Retype each line of the listing below, word for word.

***** DATA SHOWN

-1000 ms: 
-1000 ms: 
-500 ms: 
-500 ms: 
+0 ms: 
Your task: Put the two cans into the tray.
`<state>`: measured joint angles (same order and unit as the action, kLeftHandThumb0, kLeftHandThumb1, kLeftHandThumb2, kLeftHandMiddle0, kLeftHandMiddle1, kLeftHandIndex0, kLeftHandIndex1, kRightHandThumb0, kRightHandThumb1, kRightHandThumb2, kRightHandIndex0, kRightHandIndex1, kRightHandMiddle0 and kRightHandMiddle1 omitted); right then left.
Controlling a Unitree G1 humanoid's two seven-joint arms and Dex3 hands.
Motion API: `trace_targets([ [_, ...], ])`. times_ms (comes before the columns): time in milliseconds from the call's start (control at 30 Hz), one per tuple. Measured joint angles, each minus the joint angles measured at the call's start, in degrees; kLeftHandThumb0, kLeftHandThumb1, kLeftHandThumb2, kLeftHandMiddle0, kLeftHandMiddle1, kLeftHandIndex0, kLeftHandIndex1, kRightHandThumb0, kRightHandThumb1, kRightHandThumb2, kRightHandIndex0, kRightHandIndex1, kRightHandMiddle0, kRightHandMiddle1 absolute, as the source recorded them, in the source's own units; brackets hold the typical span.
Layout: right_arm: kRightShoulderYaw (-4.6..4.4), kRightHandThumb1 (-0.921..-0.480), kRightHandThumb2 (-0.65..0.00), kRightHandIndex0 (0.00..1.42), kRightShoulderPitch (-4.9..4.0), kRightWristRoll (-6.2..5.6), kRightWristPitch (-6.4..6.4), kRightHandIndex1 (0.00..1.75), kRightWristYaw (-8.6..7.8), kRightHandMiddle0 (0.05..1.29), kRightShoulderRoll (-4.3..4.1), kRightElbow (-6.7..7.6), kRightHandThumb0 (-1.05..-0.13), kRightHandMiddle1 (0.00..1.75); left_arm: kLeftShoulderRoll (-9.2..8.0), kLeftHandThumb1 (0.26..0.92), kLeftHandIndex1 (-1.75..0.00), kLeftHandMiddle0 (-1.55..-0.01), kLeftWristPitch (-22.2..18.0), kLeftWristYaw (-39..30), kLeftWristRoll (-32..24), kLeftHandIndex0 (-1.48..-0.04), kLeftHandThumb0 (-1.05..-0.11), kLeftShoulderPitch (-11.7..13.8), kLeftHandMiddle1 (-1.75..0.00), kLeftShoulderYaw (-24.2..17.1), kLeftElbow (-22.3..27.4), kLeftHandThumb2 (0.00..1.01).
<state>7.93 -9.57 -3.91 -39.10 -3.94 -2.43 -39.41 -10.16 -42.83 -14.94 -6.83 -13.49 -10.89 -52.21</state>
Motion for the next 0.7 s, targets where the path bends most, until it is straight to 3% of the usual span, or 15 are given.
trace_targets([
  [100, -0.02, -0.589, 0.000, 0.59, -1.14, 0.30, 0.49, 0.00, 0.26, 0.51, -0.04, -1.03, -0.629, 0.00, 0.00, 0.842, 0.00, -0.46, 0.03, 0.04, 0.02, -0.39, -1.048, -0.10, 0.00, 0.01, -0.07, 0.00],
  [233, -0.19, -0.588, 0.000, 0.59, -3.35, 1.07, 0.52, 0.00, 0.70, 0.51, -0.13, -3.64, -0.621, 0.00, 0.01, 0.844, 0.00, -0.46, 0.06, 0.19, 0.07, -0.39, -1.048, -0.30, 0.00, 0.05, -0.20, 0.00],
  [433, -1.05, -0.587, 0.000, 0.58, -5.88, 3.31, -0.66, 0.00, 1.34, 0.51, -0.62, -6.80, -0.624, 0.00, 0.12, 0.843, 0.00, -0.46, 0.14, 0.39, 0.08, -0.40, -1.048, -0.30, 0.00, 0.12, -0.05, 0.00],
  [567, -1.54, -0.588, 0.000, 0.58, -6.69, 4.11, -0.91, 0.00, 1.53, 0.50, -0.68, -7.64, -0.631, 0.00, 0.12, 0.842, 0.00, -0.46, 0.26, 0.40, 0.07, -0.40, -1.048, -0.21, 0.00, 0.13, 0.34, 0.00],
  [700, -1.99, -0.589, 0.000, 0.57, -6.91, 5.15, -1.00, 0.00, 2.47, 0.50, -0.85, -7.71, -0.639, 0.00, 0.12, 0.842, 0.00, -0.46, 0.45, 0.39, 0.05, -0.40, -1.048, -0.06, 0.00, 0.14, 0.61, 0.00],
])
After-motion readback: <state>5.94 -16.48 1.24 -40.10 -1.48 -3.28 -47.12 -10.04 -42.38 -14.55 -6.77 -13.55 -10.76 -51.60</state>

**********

▶ EXERCISE ANSWER:
-1000 ms: 
-1000 ms: 
-500 ms: 
-500 ms: 
+0 ms: 
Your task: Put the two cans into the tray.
`<state>`: measured joint angles (same order and unit as the action, kLeftHandThumb0, kLeftHandThumb1, kLeftHandThumb2, kLeftHandMiddle0, kLeftHandMiddle1, kLeftHandIndex0, kLeftHandIndex1, kRightHandThumb0, kRightHandThumb1, kRightHandThumb2, kRightHandIndex0, kRightHandIndex1, kRightHandMiddle0 and kRightHandMiddle1 omitted); right then left.
Controlling a Unitree G1 humanoid's two seven-joint arms and Dex3 hands.
Motion API: `trace_targets([ [_, ...], ])`. times_ms (comes before the columns): time in milliseconds from the call's start (control at 30 Hz), one per tuple. Measured joint angles, each minus the joint angles measured at the call's start, in degrees; kLeftHandThumb0, kLeftHandThumb1, kLeftHandThumb2, kLeftHandMiddle0, kLeftHandMiddle1, kLeftHandIndex0, kLeftHandIndex1, kRightHandThumb0, kRightHandThumb1, kRightHandThumb2, kRightHandIndex0, kRightHandIndex1, kRightHandMiddle0, kRightHandMiddle1 absolute, as the source recorded them, in the source's own units; brackets hold the typical span.
Layout: right_arm: kRightShoulderYaw (-4.6..4.4), kRightHandThumb1 (-0.921..-0.480), kRightHandThumb2 (-0.65..0.00), kRightHandIndex0 (0.00..1.42), kRightShoulderPitch (-4.9..4.0), kRightWristRoll (-6.2..5.6), kRightWristPitch (-6.4..6.4), kRightHandIndex1 (0.00..1.75), kRightWristYaw (-8.6..7.8), kRightHandMiddle0 (0.05..1.29), kRightShoulderRoll (-4.3..4.1), kRightElbow (-6.7..7.6), kRightHandThumb0 (-1.05..-0.13), kRightHandMiddle1 (0.00..1.75); left_arm: kLeftShoulderRoll (-9.2..8.0), kLeftHandThumb1 (0.26..0.92), kLeftHandIndex1 (-1.75..0.00), kLeftHandMiddle0 (-1.55..-0.01), kLeftWristPitch (-22.2..18.0), kLeftWristYaw (-39..30), kLeftWristRoll (-32..24), kLeftHandIndex0 (-1.48..-0.04), kLeftHandThumb0 (-1.05..-0.11), kLeftShoulderPitch (-11.7..13.8), kLeftHandMiddle1 (-1.75..0.00), kLeftShoulderYaw (-24.2..17.1), kLeftElbow (-22.3..27.4), kLeftHandThumb2 (0.00..1.01).
<state>7.93 -9.57 -3.91 -39.10 -3.94 -2.43 -39.41 -10.16 -42.83 -14.94 -6.83 -13.49 -10.89 -52.21</state>
Motion for the next 0.7 s, targets where the path bends most, until it is straight to 3% of the usual span, or 15 are given.
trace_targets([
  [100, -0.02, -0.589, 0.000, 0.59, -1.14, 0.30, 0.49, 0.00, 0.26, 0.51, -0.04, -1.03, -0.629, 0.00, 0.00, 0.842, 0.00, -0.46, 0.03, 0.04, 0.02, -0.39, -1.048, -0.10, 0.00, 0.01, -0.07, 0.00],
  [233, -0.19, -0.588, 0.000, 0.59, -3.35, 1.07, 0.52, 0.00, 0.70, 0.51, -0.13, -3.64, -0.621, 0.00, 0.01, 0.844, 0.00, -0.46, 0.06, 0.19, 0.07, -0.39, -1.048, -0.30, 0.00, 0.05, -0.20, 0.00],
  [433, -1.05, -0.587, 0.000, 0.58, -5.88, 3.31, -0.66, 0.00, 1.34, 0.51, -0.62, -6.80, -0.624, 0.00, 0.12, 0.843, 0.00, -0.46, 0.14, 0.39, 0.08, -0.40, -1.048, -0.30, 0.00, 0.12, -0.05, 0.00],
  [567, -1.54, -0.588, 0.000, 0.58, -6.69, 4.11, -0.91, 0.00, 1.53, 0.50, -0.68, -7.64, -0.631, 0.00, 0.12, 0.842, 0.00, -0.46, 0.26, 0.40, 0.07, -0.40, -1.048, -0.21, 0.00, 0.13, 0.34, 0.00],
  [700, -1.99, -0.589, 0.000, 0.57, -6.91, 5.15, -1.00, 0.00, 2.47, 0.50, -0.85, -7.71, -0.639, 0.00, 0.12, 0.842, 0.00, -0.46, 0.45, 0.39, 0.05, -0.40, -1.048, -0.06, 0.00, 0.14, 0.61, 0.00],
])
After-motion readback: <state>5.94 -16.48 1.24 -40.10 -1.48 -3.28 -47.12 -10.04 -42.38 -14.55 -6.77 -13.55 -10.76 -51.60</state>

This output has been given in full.